───── Information shown ─────
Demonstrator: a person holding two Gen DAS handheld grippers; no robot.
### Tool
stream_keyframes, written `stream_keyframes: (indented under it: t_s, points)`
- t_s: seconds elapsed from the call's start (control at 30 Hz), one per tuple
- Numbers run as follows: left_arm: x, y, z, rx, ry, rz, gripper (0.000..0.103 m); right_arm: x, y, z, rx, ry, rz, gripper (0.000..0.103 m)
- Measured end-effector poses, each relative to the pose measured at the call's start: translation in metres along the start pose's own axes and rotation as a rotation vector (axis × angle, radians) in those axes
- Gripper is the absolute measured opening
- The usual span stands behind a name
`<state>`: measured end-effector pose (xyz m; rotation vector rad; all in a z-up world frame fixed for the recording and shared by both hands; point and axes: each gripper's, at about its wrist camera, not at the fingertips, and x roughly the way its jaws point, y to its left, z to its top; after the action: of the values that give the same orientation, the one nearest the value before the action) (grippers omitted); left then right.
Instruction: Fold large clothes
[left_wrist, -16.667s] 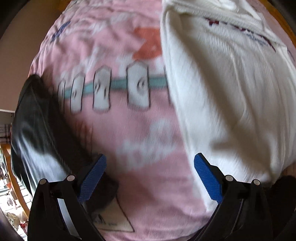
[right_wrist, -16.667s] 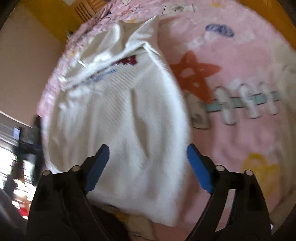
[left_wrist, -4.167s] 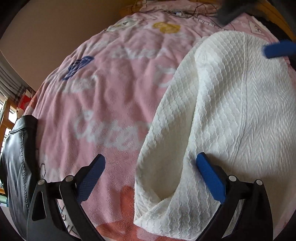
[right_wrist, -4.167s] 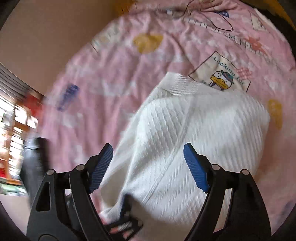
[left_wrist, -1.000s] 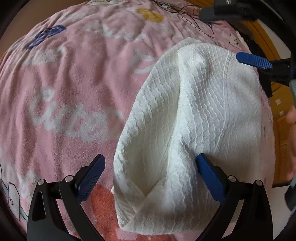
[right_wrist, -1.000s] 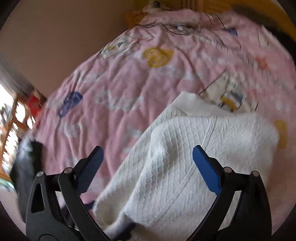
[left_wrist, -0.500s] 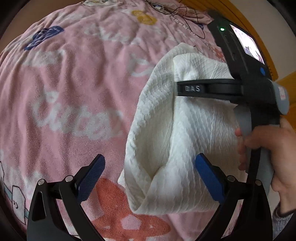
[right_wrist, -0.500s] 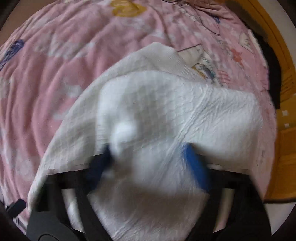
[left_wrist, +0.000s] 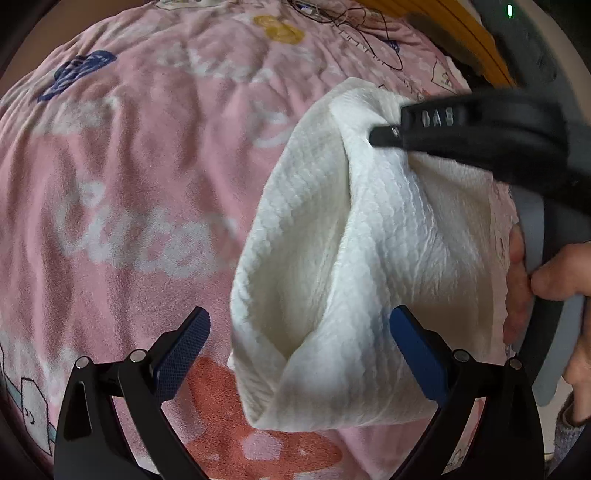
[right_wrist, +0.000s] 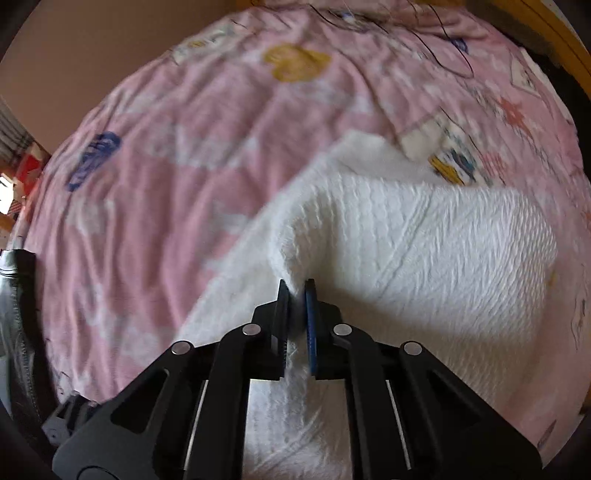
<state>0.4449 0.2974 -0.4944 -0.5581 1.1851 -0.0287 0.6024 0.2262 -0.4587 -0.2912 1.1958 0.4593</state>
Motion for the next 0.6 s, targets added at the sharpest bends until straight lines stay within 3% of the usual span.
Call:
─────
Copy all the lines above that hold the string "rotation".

- Measured end-effector poses, each relative to the pose measured at the call's start: translation in metres along the start pose's own axes and rotation as a rotation vector (axis × angle, radians) in those axes
`<state>`: measured end-effector pose (xyz m; rotation vector rad; all in a z-up world frame fixed for the recording and shared by both hands; point and axes: each gripper's, at about its wrist camera, not at the fingertips, and x roughly the way its jaws point, y to its left, z to its top; after the action: of the values that give the same orientation, the one nearest the value before the action) (grippers omitted); left then right.

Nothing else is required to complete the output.